Notre histoire commune est faite d'ombre et de lumière. Elle débute en 1853 : cette année-là, la Nouvelle-Calédonie, où vivait un Peuple premier, le peuple kanak, est proclamée colonie française. De très nombreux anciens communards y seront déportés, à tout jamais. En même temps qu'arrivent les premiers déportés, un ingénieur découvre sur l'archipel des gisements de nickel. Bientôt les Français de métropole et les Européens affluent pour cultiver les terres et exploiter les mines. S'en suit un chemin long et douloureux vers l'émancipation, semé de tensions communautaires. Chemin qui débouche finalement sur le choix de la paix et de la réconciliation avec la signature en 1988 des accords de Matignon, qui mettent en place un statut transitoire de dix ans devant se solder par un référendum d'autodétermination, puis dix ans plus tard de l'accord de Nouméa, qui donne au territoire une large autonomie et prévoit jusqu'à trois votes successifs pour que les Calédoniens se prononcent sur leur avenir.
En novembre 2018 et en octobre 2020, à la question de savoir si la Nouvelle-Calédonie devait accéder à la "pleine souveraineté" marquant la séparation avec la France, le non l'emportait par deux fois. Nous sommes désormais à la croisée des chemins : avant octobre 2022, les populations calédoniennes seront à nouveau interrogées, conformément aux termes de l'Accord de Nouméa. Dans ce cadre, nous avons d'abord un devoir de confiance : c'est aux Calédoniens qu'il appartient de se prononcer. Nous avons pour cela un devoir de dialogue. Un dialogue de toute la société calédonienne, que nous encourageons : à l'initiative du Gouvernement, une consultation citoyenne, irriguée par près d'un millier de contributions, a permis d'aborder tous les sujets. Elle a montré combien la défense et la diffusion de la culture Kanak méritent d'être renforcées, combien la jeunesse, qui représente plus de la moitié du pays, aspire à un développement harmonieux sur le plan économique, social et environnemental. Ce dialogue est la condition de la paix, la condition de l'avenir, quel qu'il soit. Il se poursuit avec les multiples rencontres que nous tenons en ce moment à Paris, depuis le 25 mai et jusqu'au 3 juin, avec de nombreuses délégations de partis calédoniens. Nous avons enfin un devoir de vérité. Le corps électoral ne peut pas être convoqué une troisième fois pour répondre à une question aussi lourde sans éclairer tous les électeurs sur les implications de leur choix. L'Etat joue et jouera pleinement son rôle de médiateur pour éclairer chacun, accompagner la Nouvelle-Calédonie sur son chemin. Et quelle que soit la solution retenue, je souhaite que l'Etat continue de l'accompagner à l'avenir.
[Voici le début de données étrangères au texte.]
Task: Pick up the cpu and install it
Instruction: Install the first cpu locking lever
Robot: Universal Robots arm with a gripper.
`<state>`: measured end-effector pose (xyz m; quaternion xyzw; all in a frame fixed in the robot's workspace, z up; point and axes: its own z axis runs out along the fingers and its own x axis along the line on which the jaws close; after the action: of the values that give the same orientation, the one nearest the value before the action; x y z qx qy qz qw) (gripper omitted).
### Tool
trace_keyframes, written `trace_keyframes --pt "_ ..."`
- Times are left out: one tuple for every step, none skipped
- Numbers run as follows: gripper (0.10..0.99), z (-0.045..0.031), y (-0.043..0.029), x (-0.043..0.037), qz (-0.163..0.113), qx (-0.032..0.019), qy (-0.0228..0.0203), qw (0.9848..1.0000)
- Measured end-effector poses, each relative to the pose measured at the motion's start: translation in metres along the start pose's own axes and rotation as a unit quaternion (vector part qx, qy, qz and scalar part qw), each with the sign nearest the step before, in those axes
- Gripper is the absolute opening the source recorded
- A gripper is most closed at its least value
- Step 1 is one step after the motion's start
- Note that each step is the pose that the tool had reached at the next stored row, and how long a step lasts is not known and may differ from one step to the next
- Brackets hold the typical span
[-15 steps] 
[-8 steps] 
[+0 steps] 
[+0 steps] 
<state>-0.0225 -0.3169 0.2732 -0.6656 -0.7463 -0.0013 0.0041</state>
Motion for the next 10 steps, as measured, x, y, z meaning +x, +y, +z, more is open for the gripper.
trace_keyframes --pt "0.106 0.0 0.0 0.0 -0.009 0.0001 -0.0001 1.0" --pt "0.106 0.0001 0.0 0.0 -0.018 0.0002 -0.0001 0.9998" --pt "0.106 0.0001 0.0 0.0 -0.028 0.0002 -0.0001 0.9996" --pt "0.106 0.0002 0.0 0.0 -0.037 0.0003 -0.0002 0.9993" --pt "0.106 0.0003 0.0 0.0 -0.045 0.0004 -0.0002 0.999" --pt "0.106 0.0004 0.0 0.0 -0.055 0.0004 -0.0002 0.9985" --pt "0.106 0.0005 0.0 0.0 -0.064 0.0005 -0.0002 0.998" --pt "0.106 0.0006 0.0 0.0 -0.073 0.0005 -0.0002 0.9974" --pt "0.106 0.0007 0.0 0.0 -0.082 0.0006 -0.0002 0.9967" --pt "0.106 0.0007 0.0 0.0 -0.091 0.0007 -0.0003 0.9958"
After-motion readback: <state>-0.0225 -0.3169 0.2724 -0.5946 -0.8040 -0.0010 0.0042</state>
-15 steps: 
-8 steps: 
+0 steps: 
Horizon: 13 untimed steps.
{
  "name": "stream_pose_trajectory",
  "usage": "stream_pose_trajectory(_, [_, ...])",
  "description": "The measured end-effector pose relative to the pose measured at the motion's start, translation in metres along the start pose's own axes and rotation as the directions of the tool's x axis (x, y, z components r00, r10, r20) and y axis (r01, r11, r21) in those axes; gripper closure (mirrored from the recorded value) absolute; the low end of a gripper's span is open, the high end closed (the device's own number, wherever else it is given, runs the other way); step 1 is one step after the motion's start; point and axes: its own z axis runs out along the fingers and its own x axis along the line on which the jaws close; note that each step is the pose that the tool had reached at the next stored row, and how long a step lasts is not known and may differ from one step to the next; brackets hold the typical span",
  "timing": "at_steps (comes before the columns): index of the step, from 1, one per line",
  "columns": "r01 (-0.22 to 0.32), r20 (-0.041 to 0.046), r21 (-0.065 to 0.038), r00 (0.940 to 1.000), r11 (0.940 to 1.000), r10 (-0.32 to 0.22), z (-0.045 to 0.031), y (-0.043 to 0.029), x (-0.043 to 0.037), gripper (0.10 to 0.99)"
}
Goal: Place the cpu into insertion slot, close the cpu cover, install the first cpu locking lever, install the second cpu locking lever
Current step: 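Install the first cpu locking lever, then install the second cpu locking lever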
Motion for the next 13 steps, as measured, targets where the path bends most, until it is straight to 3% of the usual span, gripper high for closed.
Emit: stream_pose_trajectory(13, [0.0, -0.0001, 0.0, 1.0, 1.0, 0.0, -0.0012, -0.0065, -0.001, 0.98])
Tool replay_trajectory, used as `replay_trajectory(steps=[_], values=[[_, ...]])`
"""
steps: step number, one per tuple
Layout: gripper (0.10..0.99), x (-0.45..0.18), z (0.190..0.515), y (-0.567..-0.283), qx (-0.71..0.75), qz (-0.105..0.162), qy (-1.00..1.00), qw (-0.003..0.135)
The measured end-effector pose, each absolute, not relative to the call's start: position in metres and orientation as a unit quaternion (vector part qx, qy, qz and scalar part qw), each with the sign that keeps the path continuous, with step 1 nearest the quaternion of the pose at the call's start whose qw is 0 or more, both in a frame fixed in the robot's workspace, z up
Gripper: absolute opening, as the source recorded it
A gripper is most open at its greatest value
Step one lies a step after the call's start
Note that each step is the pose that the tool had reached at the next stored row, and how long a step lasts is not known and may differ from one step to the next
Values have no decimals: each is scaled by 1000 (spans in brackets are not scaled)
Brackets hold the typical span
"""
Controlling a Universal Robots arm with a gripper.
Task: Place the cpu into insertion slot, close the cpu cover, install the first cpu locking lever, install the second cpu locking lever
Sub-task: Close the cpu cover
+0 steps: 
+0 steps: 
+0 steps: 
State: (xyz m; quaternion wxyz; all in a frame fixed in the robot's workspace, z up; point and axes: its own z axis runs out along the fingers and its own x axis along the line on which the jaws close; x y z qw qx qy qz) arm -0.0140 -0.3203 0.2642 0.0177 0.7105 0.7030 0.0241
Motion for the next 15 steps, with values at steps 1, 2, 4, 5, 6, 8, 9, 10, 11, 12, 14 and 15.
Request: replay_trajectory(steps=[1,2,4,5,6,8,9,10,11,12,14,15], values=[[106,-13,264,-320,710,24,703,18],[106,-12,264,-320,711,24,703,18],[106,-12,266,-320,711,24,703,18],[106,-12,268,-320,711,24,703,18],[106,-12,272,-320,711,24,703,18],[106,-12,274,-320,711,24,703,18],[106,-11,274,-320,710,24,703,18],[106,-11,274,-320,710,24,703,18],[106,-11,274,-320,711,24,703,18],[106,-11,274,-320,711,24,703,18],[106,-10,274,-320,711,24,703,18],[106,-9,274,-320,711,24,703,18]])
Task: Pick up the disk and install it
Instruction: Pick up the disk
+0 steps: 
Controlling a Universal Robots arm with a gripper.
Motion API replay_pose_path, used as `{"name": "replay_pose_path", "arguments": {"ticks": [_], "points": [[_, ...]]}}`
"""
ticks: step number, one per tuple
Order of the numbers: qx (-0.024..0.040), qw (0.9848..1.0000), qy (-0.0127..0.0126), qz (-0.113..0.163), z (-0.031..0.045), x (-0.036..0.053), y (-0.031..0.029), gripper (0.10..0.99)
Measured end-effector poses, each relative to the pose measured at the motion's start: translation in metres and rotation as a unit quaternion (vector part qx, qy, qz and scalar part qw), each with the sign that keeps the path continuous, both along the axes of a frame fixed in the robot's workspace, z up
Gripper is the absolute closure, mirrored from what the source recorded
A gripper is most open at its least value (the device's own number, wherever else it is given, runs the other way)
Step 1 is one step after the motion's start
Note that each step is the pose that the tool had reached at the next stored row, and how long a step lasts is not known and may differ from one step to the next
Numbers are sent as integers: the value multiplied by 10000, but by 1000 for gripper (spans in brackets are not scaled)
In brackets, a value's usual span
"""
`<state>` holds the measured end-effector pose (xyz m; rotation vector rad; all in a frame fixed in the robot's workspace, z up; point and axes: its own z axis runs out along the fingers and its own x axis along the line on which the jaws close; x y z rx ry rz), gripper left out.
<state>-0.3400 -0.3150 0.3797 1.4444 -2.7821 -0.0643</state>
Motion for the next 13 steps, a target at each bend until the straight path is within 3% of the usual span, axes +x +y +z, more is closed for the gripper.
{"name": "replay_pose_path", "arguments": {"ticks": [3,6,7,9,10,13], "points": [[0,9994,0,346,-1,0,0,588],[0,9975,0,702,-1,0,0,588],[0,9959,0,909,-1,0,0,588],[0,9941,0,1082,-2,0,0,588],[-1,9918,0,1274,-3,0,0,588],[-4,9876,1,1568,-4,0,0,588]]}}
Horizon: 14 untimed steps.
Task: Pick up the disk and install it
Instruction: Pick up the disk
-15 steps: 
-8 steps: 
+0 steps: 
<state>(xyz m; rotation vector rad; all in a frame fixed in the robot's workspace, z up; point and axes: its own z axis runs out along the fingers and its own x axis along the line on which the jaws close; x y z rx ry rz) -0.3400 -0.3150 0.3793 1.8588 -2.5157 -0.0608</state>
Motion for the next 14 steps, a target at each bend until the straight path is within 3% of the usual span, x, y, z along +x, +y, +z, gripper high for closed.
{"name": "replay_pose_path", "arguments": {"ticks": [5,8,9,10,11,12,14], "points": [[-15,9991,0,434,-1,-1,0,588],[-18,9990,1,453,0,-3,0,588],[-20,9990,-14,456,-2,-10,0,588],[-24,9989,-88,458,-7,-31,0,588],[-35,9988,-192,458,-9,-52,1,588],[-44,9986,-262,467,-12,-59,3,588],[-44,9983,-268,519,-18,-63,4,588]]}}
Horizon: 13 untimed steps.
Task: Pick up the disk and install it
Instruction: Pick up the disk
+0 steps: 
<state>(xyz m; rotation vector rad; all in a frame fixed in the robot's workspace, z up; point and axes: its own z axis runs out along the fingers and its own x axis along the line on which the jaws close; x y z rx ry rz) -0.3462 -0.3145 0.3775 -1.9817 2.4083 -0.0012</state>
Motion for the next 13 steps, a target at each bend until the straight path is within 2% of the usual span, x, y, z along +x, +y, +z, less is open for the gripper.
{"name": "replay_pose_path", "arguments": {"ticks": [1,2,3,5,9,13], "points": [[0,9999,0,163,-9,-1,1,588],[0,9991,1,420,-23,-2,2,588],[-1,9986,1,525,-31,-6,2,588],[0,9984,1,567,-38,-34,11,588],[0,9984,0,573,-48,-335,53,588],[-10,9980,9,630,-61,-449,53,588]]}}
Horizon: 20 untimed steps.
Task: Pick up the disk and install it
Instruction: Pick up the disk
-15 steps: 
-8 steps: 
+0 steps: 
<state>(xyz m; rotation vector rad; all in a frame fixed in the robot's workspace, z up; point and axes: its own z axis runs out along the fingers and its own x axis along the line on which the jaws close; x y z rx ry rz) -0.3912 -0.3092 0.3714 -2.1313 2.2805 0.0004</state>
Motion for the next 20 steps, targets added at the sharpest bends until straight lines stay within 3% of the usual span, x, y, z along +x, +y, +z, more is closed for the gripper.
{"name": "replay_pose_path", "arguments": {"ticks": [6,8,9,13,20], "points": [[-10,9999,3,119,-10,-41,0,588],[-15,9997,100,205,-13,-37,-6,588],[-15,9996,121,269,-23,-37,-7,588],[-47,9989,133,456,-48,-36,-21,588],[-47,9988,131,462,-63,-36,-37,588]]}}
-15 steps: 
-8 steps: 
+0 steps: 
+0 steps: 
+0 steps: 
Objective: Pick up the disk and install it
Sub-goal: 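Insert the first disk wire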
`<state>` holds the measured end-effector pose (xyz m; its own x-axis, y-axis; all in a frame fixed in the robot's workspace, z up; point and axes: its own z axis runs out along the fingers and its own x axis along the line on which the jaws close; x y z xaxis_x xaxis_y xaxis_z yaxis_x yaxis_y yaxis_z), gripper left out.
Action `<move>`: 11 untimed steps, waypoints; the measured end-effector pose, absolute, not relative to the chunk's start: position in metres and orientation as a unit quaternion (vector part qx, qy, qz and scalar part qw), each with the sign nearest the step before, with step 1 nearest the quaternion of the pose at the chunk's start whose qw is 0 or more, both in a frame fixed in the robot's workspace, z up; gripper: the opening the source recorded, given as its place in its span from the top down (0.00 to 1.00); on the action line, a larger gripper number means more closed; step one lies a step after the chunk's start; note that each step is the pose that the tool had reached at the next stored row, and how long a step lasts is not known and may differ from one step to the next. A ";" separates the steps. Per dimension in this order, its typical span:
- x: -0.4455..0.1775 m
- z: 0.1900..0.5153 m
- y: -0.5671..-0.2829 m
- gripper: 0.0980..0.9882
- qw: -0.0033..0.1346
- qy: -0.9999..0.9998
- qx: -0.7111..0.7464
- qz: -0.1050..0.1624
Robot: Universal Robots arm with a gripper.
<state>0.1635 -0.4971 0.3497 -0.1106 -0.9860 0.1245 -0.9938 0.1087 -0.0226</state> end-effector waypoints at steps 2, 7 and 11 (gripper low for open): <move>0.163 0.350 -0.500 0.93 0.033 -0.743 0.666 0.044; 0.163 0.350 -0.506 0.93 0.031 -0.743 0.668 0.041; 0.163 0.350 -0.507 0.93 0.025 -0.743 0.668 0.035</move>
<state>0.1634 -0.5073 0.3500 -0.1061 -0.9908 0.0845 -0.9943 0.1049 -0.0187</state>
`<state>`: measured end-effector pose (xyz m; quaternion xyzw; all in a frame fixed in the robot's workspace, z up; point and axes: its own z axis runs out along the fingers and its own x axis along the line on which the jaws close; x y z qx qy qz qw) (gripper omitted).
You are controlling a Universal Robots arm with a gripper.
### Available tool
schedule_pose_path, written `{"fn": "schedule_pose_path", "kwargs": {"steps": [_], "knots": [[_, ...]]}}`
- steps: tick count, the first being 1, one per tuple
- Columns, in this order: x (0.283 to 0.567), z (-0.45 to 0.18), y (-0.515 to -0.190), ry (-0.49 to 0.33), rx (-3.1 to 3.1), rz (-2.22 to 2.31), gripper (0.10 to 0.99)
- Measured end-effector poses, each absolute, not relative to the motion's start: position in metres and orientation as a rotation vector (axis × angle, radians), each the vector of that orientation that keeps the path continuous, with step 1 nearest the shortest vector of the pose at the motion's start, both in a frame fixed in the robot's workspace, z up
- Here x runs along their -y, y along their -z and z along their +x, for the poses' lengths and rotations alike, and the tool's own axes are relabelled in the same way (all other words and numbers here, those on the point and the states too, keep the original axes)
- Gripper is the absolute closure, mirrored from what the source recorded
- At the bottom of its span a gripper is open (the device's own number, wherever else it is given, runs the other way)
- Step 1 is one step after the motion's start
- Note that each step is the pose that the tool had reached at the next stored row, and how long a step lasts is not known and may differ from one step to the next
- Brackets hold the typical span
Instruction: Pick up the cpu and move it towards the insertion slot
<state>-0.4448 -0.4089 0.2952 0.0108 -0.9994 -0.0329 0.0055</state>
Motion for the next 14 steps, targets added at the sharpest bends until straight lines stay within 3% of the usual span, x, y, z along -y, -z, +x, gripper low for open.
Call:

Si le choix appartient aux Calédoniens, je voudrais pour ma part leur dire que j'aimerais, sous une forme ou sous une autre, ou, plus précisément, sous la forme qu'ils choisiront, que nos chemins ne se séparent pas, ne se brisent pas. Je suis persuadée qu'avec les Calédoniens, grâce à leur histoire, à leur diversité, à leur éloignement aussi, notre pays incarne davantage son rêve d'universalité.